Asia is not homogeneous in this snapshot: the headline total (~130K thefts; A.Rate 40) masks very different country patterns. Pakistan is the “scale” case, 83K thefts, but a mid-level rate (35) close to the regional average shown. Israel is the “intensity” case, 29K thefts paired with a very high rate of 321 per 100,000. Japan (13K; rate 10) sits in a lower-theft, lower-rate profile. South Korea (2K; rate 5) and Thailand (1K; rate 2) reinforce that low-rate environments also exist within the region. In Asia, prioritization depends on whether the goal is maximum volume (Pakistan) or maximum urgency (Israel); several other markets show comparatively lower theft intensity.

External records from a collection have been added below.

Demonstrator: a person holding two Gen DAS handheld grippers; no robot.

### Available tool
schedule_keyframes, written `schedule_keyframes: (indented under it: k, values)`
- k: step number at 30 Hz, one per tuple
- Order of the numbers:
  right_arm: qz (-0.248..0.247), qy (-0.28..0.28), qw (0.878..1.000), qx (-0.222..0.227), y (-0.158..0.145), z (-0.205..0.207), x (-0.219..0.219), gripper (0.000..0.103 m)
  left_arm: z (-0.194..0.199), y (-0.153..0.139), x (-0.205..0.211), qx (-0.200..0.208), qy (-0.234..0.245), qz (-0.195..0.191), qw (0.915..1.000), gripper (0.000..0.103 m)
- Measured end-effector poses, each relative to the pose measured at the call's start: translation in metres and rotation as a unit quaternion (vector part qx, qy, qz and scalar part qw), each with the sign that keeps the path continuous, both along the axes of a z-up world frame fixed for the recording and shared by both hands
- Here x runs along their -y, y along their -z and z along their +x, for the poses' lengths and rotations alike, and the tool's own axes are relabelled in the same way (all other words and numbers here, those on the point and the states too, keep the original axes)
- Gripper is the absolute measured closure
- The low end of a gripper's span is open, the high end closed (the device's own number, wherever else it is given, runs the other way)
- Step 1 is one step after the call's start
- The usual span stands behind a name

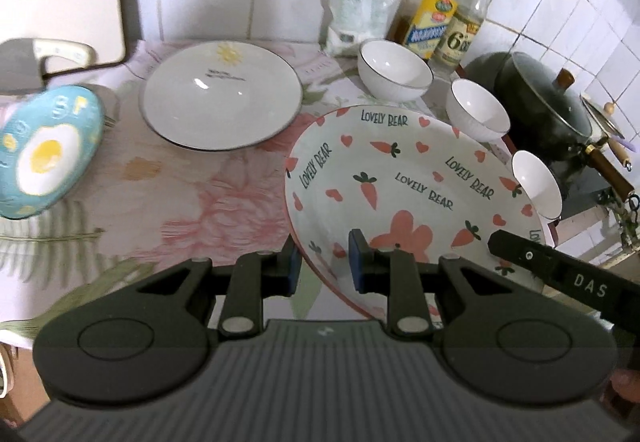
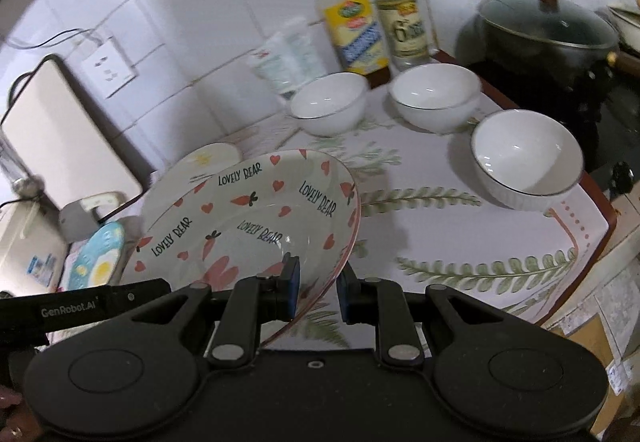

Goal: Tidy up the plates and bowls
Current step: 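Lift the bunny plate with both grippers and carry it toward the white plate, then lower the bunny plate onto the white plate and open both grippers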

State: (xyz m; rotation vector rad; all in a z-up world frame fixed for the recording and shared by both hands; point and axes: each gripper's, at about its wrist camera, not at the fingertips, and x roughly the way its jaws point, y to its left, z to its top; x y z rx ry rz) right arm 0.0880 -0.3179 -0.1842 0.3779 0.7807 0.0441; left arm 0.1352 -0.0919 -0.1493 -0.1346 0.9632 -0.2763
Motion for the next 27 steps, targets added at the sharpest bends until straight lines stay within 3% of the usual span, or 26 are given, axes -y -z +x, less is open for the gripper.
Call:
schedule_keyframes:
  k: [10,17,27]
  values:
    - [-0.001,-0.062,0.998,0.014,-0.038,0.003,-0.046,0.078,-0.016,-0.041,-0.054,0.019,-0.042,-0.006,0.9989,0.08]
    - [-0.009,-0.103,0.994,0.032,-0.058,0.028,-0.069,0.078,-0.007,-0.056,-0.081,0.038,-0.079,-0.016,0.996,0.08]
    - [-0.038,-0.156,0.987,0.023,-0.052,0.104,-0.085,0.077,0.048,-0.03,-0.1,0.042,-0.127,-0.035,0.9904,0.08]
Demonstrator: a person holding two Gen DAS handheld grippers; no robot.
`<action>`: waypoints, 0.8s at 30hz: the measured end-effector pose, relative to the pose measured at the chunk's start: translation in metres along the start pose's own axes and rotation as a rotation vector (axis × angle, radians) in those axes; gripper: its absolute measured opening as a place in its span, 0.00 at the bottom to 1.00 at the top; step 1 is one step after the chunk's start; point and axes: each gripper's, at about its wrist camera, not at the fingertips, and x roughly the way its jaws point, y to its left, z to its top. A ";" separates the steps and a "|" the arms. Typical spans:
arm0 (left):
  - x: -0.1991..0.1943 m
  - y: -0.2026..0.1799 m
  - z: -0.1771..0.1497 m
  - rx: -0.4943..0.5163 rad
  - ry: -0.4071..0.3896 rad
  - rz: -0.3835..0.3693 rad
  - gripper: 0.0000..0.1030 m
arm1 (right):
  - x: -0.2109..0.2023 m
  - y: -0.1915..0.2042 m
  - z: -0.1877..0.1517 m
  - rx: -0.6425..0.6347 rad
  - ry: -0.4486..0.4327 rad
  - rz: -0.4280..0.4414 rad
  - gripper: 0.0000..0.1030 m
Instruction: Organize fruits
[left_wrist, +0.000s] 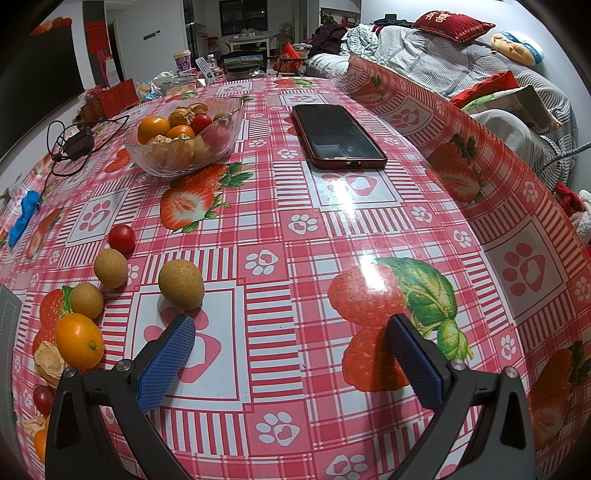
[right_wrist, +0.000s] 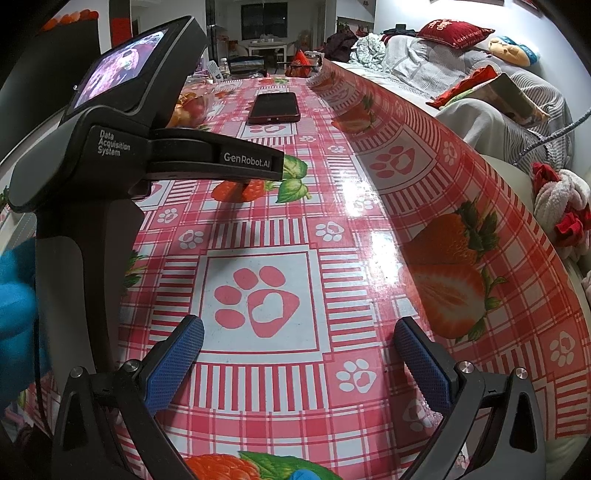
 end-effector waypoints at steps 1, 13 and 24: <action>0.000 0.001 0.001 0.000 0.000 0.000 1.00 | 0.000 0.000 0.000 0.000 0.003 0.000 1.00; -0.060 0.003 -0.003 0.131 -0.056 -0.023 1.00 | 0.005 -0.002 0.010 -0.005 0.046 0.006 1.00; -0.124 0.123 -0.062 0.038 -0.022 -0.015 1.00 | 0.008 -0.001 0.020 0.027 0.137 0.003 1.00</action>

Africa regional total is built from one country only (Kenya), shown as 243 thefts with a rate of 0.5, and the report explicitly warns that Africa regional totals are constrained by single-country availability in 2021. Because of this limited coverage, the Africa total is not directly comparable with other regions.

7. Global Vehicle Theft Trend

The era averages decline from about 35K (2003–2009) to about 25K (2010–2015) and about 24K (2016–2021), suggesting a modest downward shift in typical reported theft volumes over time. However, the chart remains widely dispersed, indicating that cross-country differences stay large even as averages edge down. The page also notes that some countries lack data for all years, which can affect trend interpretation.

8. The Global Shift in Vehicle Theft

After 2010, the highest Theft vehicle volume category disappeared, suggesting the biggest theft affected countries no longer hit the same peak levels seen in earlier years.

​In a nutshell, the global theft problem does not shrink everywhere at once; instead, the most important shift is that the worst outliers become less severe, while many countries remain widely separated in theft volume. The takeaway is that progress at the top can pull down headline totals, but it does not eliminate hot spots, so targeting still has to be country-specific, not “region-average” driven.

9. Significant Vehicle Theft by Country

The chart puts the spotlight on the most recent three years in the dataset (2019, 2020 and 2021) and asks a simple question: which countries keep showing up with significant vehicle theft volumes. It is less about a single-year headline and more about repeat appearances, which is often a better signal of persistent risk than a one-off spike.

​Across those three years, the same core markets recur, including the United States, Brazil, Italy, Mexico, the United Kingdom and Canada, with additional countries such as Pakistan, Chile, Australia, Colombia and Germany also appearing as notable high-theft markets in this recent-window view. The implied takeaway is continuity: the “problem set” is relatively stable, suggesting structural drivers (market size, vehicle fleet size, organized theft patterns) rather than random volatility.

Notably, data for some countries are not available for all years, so absence from the 2019–2021 view does not necessarily mean low theft, it may also reflect reporting gaps.

10. A Closer Look at the Figures

This page tracks annual theft counts from 2003 to 2021 for the countries that ranked highest by theft volume in 2021, showing whether today’s hotspots are long-running or newly elevated. It groups annual totals into bands (less than 50K, 50K–100K, greater than 100K) and marks missing observations as “not available,” keeping the focus on trajectory rather than a single-year ranking. A note clarifies that “United Kingdom” refers to England and Wales only.

The long-run view suggests that several “top 2021” countries are not experiencing isolated spikes; instead, they sit in recurring high-count ranges across many years. The U.S. remains the largest market by volume, and its 2021 count (about 908K) is below earlier peaks above 1.2 million, consistent with the report’s broader message that peak extremes have moderated over time. However, the series rises from 2019–2020 levels to 2021, indicating a renewed increase in recent years. The “not available” gaps are a reminder that trend comparisons can reflect reporting continuity as much as underlying theft dynamics.